Good for you!  I have a friend who could take notes, she can never say no to someone without thinking they are going to dislike her for whatever reason. :/


----------



## Buerhle (Mar 6, 2006)

Def. 

I need to learn to do it also.


----------



## photorealisticotakuman (May 8, 2013)

That's right! Sometimes we just care too much ! I have to practice my "No's" though, sick of accepting drawing requests from friends and relatives hahahaha.


----------



## Haven49 (Jun 16, 2013)

Good job!! "No" can be such a hard word to say sometimes, but you did it once you can do it again! 
And to jessabones, your moving smileys after your answer are really clever, i like them


----------



## RelinquishedHell (Apr 10, 2012)

Good for you. Learning to tell people "no" is hard, especially when you always feel guilty. But the sense of self respect that you get from finally doing what is best for you is worth it.


----------



## MoonlitMadness (Mar 11, 2013)

Well done


----------



## Jesuszilla (May 26, 2013)

Excellent work "no" seems to be the equivalent of swearing because I have an extremely hard time saying "no". I really can't say "no" in a direct manner it always have to sound wishy washy or I follow it up with an excuse


----------



## Kimonosan (Jun 5, 2013)

That is great news! I need to take a page out of your book then and be able to do that at my work too. Saying no has roped me into 40 hours this week...as opposed to like 15


----------



## GaaraAgain (Oct 10, 2011)

Congrats on being able to do that! It's really rough to put yourself first when you're a people pleaser.

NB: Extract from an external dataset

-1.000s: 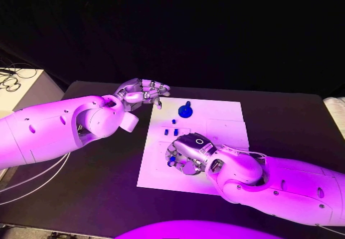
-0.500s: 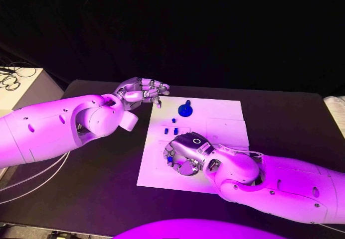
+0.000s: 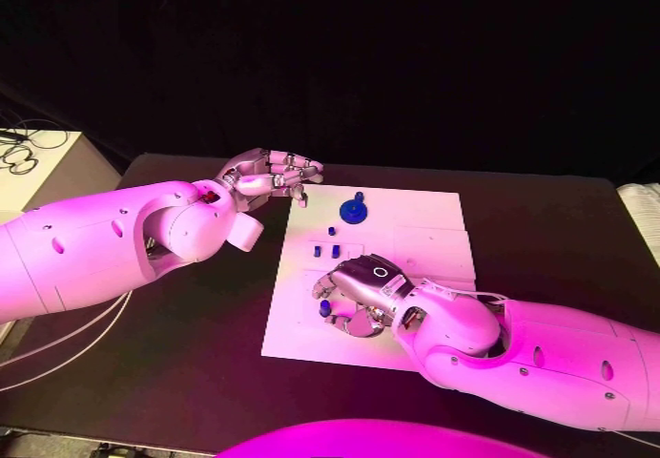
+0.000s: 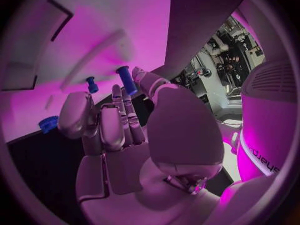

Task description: Assemble the parts on the task board

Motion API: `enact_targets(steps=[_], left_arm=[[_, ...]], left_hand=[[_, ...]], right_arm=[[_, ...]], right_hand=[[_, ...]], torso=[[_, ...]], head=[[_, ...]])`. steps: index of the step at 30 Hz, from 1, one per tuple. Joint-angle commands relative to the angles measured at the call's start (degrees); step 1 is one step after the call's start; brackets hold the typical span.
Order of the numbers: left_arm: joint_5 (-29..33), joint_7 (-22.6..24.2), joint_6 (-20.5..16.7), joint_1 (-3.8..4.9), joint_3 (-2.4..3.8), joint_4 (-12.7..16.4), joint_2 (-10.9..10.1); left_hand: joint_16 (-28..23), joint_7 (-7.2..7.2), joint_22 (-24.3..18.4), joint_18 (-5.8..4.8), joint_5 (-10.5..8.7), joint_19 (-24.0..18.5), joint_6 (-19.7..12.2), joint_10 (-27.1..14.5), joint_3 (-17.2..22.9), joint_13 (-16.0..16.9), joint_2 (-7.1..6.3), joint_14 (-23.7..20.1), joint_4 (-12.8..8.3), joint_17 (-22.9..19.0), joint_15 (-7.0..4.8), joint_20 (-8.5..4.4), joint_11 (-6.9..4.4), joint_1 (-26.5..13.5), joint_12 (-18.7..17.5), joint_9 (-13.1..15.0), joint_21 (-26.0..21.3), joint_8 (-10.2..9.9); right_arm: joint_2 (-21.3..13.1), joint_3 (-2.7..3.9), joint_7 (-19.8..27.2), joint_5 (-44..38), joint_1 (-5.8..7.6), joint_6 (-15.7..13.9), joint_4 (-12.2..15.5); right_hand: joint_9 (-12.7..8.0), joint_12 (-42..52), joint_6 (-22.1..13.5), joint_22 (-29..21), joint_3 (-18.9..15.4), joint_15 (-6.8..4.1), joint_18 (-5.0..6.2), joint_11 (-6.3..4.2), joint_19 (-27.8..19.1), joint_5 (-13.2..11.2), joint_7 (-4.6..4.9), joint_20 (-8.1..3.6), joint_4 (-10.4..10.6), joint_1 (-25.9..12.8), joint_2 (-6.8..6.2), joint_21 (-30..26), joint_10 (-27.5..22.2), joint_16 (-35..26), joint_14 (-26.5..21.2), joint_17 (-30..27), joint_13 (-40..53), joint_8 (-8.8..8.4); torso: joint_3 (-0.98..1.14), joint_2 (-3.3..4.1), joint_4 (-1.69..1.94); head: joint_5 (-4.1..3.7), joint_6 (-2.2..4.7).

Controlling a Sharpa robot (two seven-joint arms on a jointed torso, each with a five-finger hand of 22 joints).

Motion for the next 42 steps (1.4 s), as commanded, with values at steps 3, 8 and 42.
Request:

I came to the realization last night that I people please in a super unhealthy manner, so I checked out some links. Idk if this'll help anyone here, but they have some good things to keep in mind:

http://psychcentral.com/lib/2011/21-tips-to-stop-being-a-people-pleaser/all/1/

http://www.elevatedexistence.com/blog/2013/02/27/how-to-stop-being-a-people-pleaser/

Hope you can continue doing what's best for you, ericalynn


----------



## ericalynnxx (Jun 5, 2013)

Thanks everyone! I'm really pleased with myself. I have to draw a line, or else they will expect it of me every time they ask or call me to come into work on my days off. I'm all for helping them out but they seem to take advantage of it. I'm not okay with that. I know I'm there to work for them, but there's a certain point where they just can't expect me to always be working for them. I need my free time and I need time to rest. They're working me really close to overtime or actually going into overtime and I spend most of my day before work asleep. I don't really do much besides work anymore :/ It helps that they all seem to really like me, I guess. I can get away with not agreeing to do stuff all the time. The only reason I work so much is because, and I quote this as accurately as I can from a couple different managers, "the other cashiers have no idea what they're doing. I need you."


----------



## MikeinNirvana (Dec 2, 2012)

ericalynnxx said:


> Thanks everyone! I'm really pleased with myself. I have to draw a line, or else they will expect it of me every time they ask or call me to come into work on my days off. I'm all for helping them out but they seem to take advantage of it. I'm not okay with that. I know I'm there to work for them, but there's a certain point where they just can't expect me to always be working for them. I need my free time and I need time to rest. They're working me really close to overtime or actually going into overtime and I spend most of my day before work asleep. I don't really do much besides work anymore :/ It helps that they all seem to really like me, I guess. I can get away with not agreeing to do stuff all the time. The only reason I work so much is because, and I quote this as accurately as I can from a couple different managers, "the other cashiers have no idea what they're doing. *I need you*."


awww how cute!


----------



## ericalynnxx (Jun 5, 2013)

MikeinNirvana said:


> awww how cute!


It's not "cute" to me so much as just really reassuring... they must like me. Even if I said no to them.


----------



## Implicate (Feb 1, 2011)

My co-workers always call or text me when someone calls off and tell me not to go in to work. 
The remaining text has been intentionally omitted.